### Prompt
Exclude the pictures, then restate exactly each line of the data below from the first through the line containing "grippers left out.".

### Supplied material
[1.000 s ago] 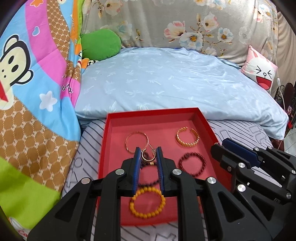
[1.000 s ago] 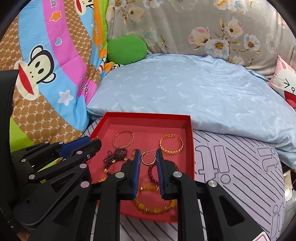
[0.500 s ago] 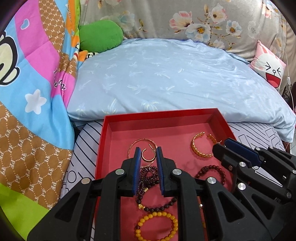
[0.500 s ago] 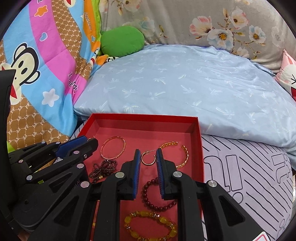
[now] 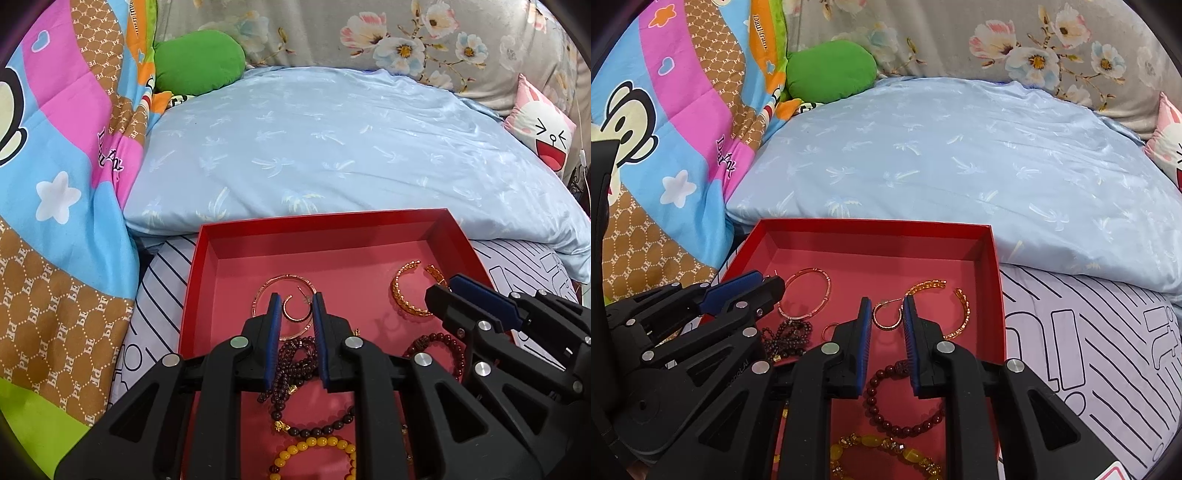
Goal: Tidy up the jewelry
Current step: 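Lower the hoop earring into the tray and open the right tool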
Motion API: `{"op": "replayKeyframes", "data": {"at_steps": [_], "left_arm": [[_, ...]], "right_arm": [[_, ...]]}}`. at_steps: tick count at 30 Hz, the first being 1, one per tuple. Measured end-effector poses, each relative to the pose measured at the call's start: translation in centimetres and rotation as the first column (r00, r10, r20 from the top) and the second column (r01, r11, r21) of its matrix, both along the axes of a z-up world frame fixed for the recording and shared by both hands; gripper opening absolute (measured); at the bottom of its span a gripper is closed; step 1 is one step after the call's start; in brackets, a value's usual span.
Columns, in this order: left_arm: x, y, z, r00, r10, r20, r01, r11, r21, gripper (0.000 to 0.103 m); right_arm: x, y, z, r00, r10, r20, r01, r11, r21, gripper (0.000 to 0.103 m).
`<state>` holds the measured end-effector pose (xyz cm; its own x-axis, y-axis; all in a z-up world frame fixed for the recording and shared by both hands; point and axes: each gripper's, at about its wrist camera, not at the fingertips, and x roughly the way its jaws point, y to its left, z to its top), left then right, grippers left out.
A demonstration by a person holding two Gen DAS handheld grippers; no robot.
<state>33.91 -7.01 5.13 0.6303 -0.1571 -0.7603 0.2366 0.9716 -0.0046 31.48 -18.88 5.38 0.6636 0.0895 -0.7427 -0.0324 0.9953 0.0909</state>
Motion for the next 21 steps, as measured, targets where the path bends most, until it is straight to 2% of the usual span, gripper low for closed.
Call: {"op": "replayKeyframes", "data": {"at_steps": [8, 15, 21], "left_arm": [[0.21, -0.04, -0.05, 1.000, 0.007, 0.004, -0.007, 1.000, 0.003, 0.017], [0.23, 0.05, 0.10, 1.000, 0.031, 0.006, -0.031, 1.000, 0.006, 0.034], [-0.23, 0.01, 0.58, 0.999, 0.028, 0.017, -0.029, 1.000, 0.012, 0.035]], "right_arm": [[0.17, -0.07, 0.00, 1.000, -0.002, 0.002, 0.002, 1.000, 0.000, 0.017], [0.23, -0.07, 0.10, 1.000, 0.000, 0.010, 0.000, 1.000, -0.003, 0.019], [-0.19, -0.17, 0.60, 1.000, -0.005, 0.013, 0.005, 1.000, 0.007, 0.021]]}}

### Expected output
[1.000 s ago] 
[1.000 s ago] 
[0.500 s ago] 
[0.500 s ago] 
[now] 
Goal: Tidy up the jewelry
Current step: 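Lower the hoop earring into the tray and open the right tool
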Motion API: `{"op": "replayKeyframes", "data": {"at_steps": [_], "left_arm": [[_, ...]], "right_arm": [[_, ...]]}}`. at_steps: tick count at 30 Hz, the first being 1, one per tuple. Measured end-effector poses, each relative to the pose measured at the call's start: translation in centimetres and rotation as the first column (r00, r10, r20 from the top) and the second column (r01, r11, r21) of its matrix, both along the axes of a z-up world frame fixed for the recording and shared by both hands; gripper opening absolute (measured); at the bottom of its span a gripper is closed; step 1 is one step after the call's start; in brackets, a value's usual span.
Columns, in this order: left_arm: x, y, z, r00, r10, r20, r01, r11, r21, gripper (0.000 to 0.103 m); right_arm: x, y, z, r00, r10, r20, r01, r11, r21, gripper (0.000 to 0.103 m).
`<state>` holds the measured end-effector pose (xyz cm; its own x-axis, y-axis; all in a z-up world frame fixed for the recording and shared by both hands; point and axes: each gripper's, at about its wrist camera, not at the fingertips, and x roughly the way its jaws point, y to its left, z to its top), left then right, grippers left out.

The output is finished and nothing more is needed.